Singer explains ‘there’s a risk that [the regime] will be undermined in terms of lowering the level of what you can do. You will see this quite often, that it’s not so much how do governments fulfil the rights and obligations in the Refugee Convention, it’s rather, how much can they push the boundaries of these different conventions?’

In the UK, the courts have been holding ministers accountable to their obligations, preventing deportations and ordering greater protections for vulnerable asylum seekers in the government’s care after finding violations of human rights in housing and claims processing.  But in Australia, considered the birthplace of many externalisation approaches, the country’s parliament passed a law in May that undermines the judiciary’s oversight of refugee protections.

Part of the Migration Amendment (Clarifying International Obligations for Removal) Bill 2021 grants Australia’s immigration minister unchallengeable powers to revoke a refugee’s protection status. It has drawn concern from Australia’s own joint parliamentary committee on human rights. The Bill was drafted after Australia’s Federal Court ruled in September 2020 that indefinite detention without a purpose was unlawful. The government appealed and won, but not before passing the Bill, which critics argue enables indefinite detention when a refugee who cannot be deported has their protection status removed.

A spokesperson for Australia’s Department of Home Affairs told Global Insight that ‘the Amendment Act does not create a system that permits indefinite detention. Rather, it is a safeguard to clarify that detainees are not required to be removed in breach of Australia’s international protection obligations.’ 

But Wajiha Ahmed, Secretary of the IBA Human Rights Law Committee and partner at Buttar, Caldwell & Co Solicitors in Sydney, believes the Bill ‘is working in the absolute opposite direction of the purpose of domestic laws, let alone the international obligations, which are designed to protect people from persecution.’

‘The power that the Minister now has to cancel refugee status undermines the purpose of the adoption of the Refugee Convention into our domestic law in the first place’, she says. ‘This is nothing short of an abuse of power and very worrying times for Australia.’

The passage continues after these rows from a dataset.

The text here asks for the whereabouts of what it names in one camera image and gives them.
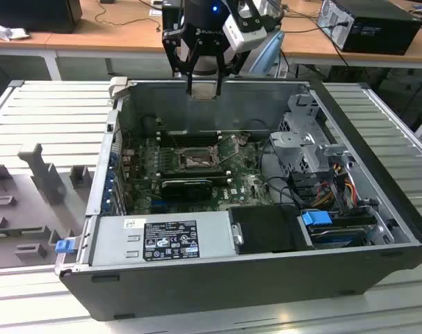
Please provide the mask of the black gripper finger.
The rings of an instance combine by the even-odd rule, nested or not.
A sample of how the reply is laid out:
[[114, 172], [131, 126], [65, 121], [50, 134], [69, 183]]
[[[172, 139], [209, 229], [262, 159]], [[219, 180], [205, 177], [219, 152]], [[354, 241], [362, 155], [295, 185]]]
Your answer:
[[182, 61], [177, 55], [177, 48], [181, 42], [180, 32], [164, 31], [163, 47], [165, 54], [172, 68], [172, 73], [181, 73], [187, 76], [187, 94], [192, 94], [193, 70], [201, 56], [202, 41], [198, 40], [192, 50], [189, 51], [185, 61]]
[[217, 62], [216, 96], [221, 95], [222, 81], [231, 74], [238, 74], [248, 58], [248, 51], [235, 53], [230, 62], [225, 63], [224, 50], [220, 41], [215, 41]]

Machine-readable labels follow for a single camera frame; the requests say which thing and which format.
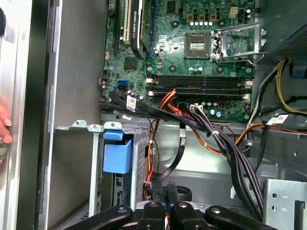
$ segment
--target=ram slot
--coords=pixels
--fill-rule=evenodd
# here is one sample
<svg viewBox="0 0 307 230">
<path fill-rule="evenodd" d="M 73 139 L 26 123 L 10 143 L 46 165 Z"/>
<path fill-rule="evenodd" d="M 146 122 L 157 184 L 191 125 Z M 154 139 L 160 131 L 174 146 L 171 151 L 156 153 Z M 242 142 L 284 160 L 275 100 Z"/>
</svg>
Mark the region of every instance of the ram slot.
<svg viewBox="0 0 307 230">
<path fill-rule="evenodd" d="M 117 55 L 119 50 L 121 4 L 122 0 L 116 0 L 115 15 L 114 15 L 114 35 L 113 35 L 113 49 L 115 56 Z"/>
<path fill-rule="evenodd" d="M 219 76 L 156 76 L 156 82 L 159 86 L 204 86 L 204 87 L 225 87 L 233 88 L 243 86 L 248 80 L 232 77 Z"/>
</svg>

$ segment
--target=pcie slot
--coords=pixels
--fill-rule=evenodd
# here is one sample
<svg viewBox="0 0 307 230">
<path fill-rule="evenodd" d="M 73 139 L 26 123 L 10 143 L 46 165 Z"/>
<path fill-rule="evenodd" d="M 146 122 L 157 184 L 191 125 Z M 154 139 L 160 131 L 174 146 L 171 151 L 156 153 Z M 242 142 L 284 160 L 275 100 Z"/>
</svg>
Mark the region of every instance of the pcie slot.
<svg viewBox="0 0 307 230">
<path fill-rule="evenodd" d="M 113 35 L 114 55 L 117 55 L 119 49 L 121 4 L 122 0 L 116 0 L 115 15 L 114 15 L 114 35 Z"/>
<path fill-rule="evenodd" d="M 132 0 L 126 0 L 126 5 L 125 5 L 125 23 L 124 23 L 124 39 L 123 39 L 125 44 L 130 44 L 131 2 Z"/>
</svg>

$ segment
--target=silver metal frame
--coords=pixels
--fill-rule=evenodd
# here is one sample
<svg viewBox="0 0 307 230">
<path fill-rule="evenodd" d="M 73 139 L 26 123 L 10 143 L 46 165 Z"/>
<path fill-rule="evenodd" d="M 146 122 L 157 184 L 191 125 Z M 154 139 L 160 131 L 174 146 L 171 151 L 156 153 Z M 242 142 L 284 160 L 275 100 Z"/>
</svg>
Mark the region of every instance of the silver metal frame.
<svg viewBox="0 0 307 230">
<path fill-rule="evenodd" d="M 0 168 L 0 229 L 16 228 L 32 0 L 0 0 L 6 15 L 0 48 L 0 102 L 12 115 L 14 142 Z"/>
<path fill-rule="evenodd" d="M 122 125 L 120 122 L 105 122 L 104 129 L 122 130 L 125 134 L 133 134 L 133 151 L 132 151 L 132 172 L 131 172 L 131 192 L 130 207 L 136 208 L 138 202 L 142 201 L 143 182 L 145 174 L 143 167 L 145 164 L 145 148 L 149 145 L 150 131 L 145 127 L 130 127 L 129 124 Z"/>
<path fill-rule="evenodd" d="M 276 229 L 292 230 L 295 201 L 307 202 L 307 183 L 267 180 L 265 187 L 264 223 Z"/>
<path fill-rule="evenodd" d="M 239 53 L 239 54 L 235 54 L 235 55 L 232 55 L 232 56 L 228 56 L 227 51 L 226 51 L 228 32 L 230 32 L 230 31 L 242 31 L 242 30 L 248 30 L 248 29 L 254 29 L 254 50 L 250 51 L 250 52 L 244 52 L 244 53 Z M 250 24 L 239 25 L 239 26 L 236 26 L 236 27 L 229 27 L 229 28 L 218 30 L 217 33 L 213 33 L 213 35 L 215 37 L 219 37 L 221 39 L 221 43 L 219 45 L 221 46 L 221 53 L 223 55 L 213 54 L 213 57 L 216 60 L 216 62 L 218 62 L 218 63 L 247 61 L 250 64 L 254 65 L 264 57 L 265 52 L 260 52 L 260 49 L 266 42 L 265 39 L 261 39 L 261 36 L 263 36 L 265 34 L 266 34 L 265 30 L 260 28 L 259 23 L 250 23 Z M 230 61 L 223 60 L 223 59 L 228 59 L 228 58 L 239 58 L 239 57 L 253 56 L 253 55 L 261 55 L 261 58 L 258 58 L 254 62 L 251 62 L 248 59 L 247 60 L 230 60 Z"/>
</svg>

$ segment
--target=ventilation holes
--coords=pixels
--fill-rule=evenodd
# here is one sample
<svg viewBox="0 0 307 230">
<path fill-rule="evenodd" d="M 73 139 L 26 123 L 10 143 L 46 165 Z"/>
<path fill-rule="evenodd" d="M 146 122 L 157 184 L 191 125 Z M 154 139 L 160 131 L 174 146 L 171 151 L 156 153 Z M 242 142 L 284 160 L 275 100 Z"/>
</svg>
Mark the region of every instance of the ventilation holes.
<svg viewBox="0 0 307 230">
<path fill-rule="evenodd" d="M 276 52 L 277 56 L 307 55 L 307 30 L 294 40 L 286 43 Z"/>
</svg>

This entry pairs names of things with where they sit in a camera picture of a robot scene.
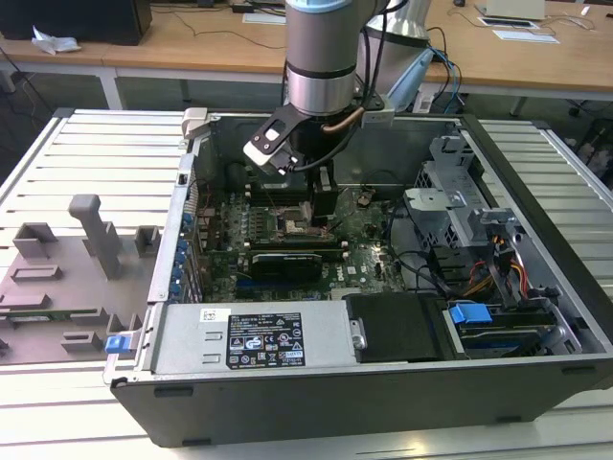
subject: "copper tube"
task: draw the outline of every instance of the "copper tube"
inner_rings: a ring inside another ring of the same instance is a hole
[[[366,109],[360,106],[342,122],[337,123],[334,126],[323,125],[322,131],[324,131],[326,134],[334,134],[335,132],[345,129],[346,127],[350,127],[354,122],[358,121],[361,118],[364,112],[366,112]]]

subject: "wooden desk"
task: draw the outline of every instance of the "wooden desk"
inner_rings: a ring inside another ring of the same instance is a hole
[[[463,91],[520,97],[613,100],[613,7],[592,6],[586,16],[595,31],[563,22],[551,24],[560,44],[504,41],[492,28],[474,27],[453,12],[476,22],[477,0],[452,8],[451,0],[432,0],[428,27],[445,31],[448,53],[462,68]],[[579,15],[583,5],[547,2],[547,14]],[[71,54],[46,55],[28,41],[2,41],[17,64],[28,72],[95,75],[101,79],[110,108],[124,107],[118,77],[185,81],[251,81],[278,83],[284,65],[285,26],[245,24],[229,10],[179,10],[153,6],[151,28],[140,46],[84,43]],[[251,43],[243,37],[264,44]],[[431,32],[442,48],[440,34]],[[0,70],[11,66],[0,59]],[[420,94],[438,92],[445,79],[442,64],[432,64]]]
[[[594,22],[594,31],[560,21],[549,24],[560,42],[550,44],[502,40],[493,33],[492,28],[474,27],[466,19],[480,24],[477,20],[480,14],[473,8],[480,0],[468,0],[464,8],[451,8],[450,3],[434,0],[427,25],[439,26],[445,31],[447,51],[462,68],[467,88],[480,85],[557,91],[613,91],[613,20],[605,17],[607,12],[613,12],[613,7],[594,5],[590,8],[585,19]],[[580,16],[583,8],[584,5],[580,4],[547,2],[546,14]],[[544,28],[535,32],[552,34],[552,30]],[[432,31],[430,34],[433,44],[442,49],[439,32]],[[443,81],[443,65],[432,67],[426,81]]]
[[[153,21],[141,44],[110,46],[102,58],[104,65],[279,75],[283,71],[284,25],[245,24],[242,14],[231,10],[179,12],[155,6],[152,9]]]

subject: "black plastic cover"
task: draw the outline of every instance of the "black plastic cover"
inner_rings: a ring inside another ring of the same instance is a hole
[[[358,362],[454,359],[442,314],[442,299],[408,292],[346,297],[349,318],[361,320],[367,348]]]

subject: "side panel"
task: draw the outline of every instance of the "side panel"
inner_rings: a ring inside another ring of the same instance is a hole
[[[161,447],[232,444],[533,420],[613,373],[584,361],[487,369],[173,385],[112,385]]]

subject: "barcode label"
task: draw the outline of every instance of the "barcode label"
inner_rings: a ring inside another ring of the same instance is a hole
[[[232,313],[232,309],[202,309],[200,310],[200,322],[225,322]]]

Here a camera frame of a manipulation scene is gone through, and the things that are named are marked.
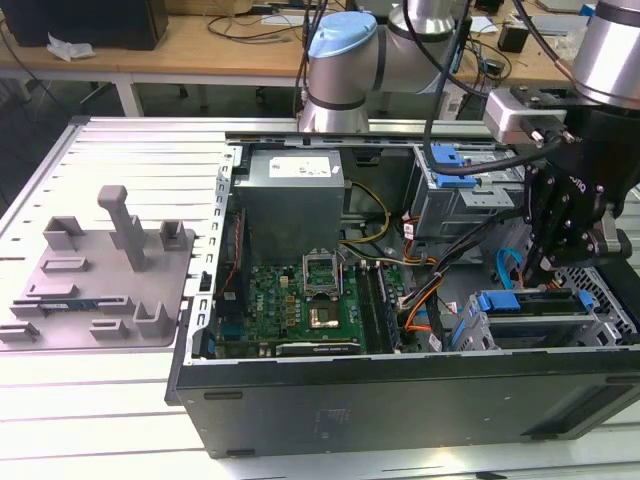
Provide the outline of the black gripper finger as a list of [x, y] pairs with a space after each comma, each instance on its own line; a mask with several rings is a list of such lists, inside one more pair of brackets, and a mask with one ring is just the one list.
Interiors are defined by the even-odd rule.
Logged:
[[554, 177], [555, 183], [546, 210], [544, 253], [536, 276], [539, 283], [532, 286], [547, 283], [553, 270], [588, 257], [587, 231], [598, 212], [591, 185], [575, 176], [548, 175]]
[[524, 222], [530, 227], [530, 246], [523, 267], [523, 279], [525, 285], [537, 285], [539, 281], [536, 276], [544, 253], [546, 210], [555, 179], [541, 167], [527, 166], [525, 173]]

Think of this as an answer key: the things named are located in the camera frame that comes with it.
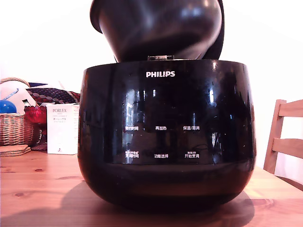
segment open lid
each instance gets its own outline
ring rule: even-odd
[[[221,15],[222,15],[222,24],[221,24],[221,30],[220,33],[217,37],[217,39],[215,40],[215,42],[207,49],[206,53],[202,53],[199,57],[197,57],[196,59],[213,59],[213,60],[218,60],[220,58],[221,52],[222,52],[222,48],[223,48],[223,42],[224,42],[224,8],[223,8],[223,0],[217,0],[220,8],[221,8]],[[93,0],[92,5],[91,5],[91,9],[90,9],[90,21],[93,25],[93,27],[100,33],[104,33],[102,32],[101,28],[100,28],[100,9],[104,6],[105,4],[105,0]]]

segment chair slat
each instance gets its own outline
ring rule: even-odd
[[[279,116],[303,117],[303,100],[281,104],[279,110]]]
[[[303,158],[303,140],[299,139],[274,139],[273,151]]]

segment wooden chair
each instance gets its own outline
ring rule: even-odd
[[[274,117],[268,140],[264,169],[275,174],[278,152],[303,158],[303,140],[281,139],[284,117],[303,117],[303,100],[287,103],[285,100],[277,100]],[[279,177],[303,191],[303,185],[285,177]]]

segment coaster
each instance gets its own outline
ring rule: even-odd
[[[0,157],[20,156],[30,151],[28,145],[3,146],[0,147]]]

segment patterned cloth
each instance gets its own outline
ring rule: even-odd
[[[28,93],[39,104],[41,103],[78,103],[80,94],[56,88],[28,88]]]

Ahmed tells Global Insight about a client of hers, who came to Australia as a child, and was recognised as stateless and in need of protection. As an adult, he served a seven-year jail sentence, and due to Australia’s policy of mandatory visa cancellation, instead of returning to his community like a natural citizen upon release, he lost his protection status and was detained – first in Sydney, then Perth, and now on Christmas Island, an offshore detention site. But, as a stateless person, he can never be deported.

Ahmed says the Bill may mean he faces indefinite detention. ‘That’s a 30-year-old man who spent seven years in jail, and it is very difficult for me to know that as of right now, the current state of the law says he cannot ever be released from detention.’

The client told her that on Christmas Island, every night, fellow detainees will reach a state of heightened emotion, and he will be able to hear their distress. ‘He says it has a real impact on your own headspace. […] How can you keep someone locked up with no end in sight?’ 

Wegelin emphasises that ‘the 1951 Refugee Convention is based on the idea that the refugee becomes part of the country that protects them. […] If we’re no longer willing to provide refuge to people in need then it says something about who we’ve become, as a society.’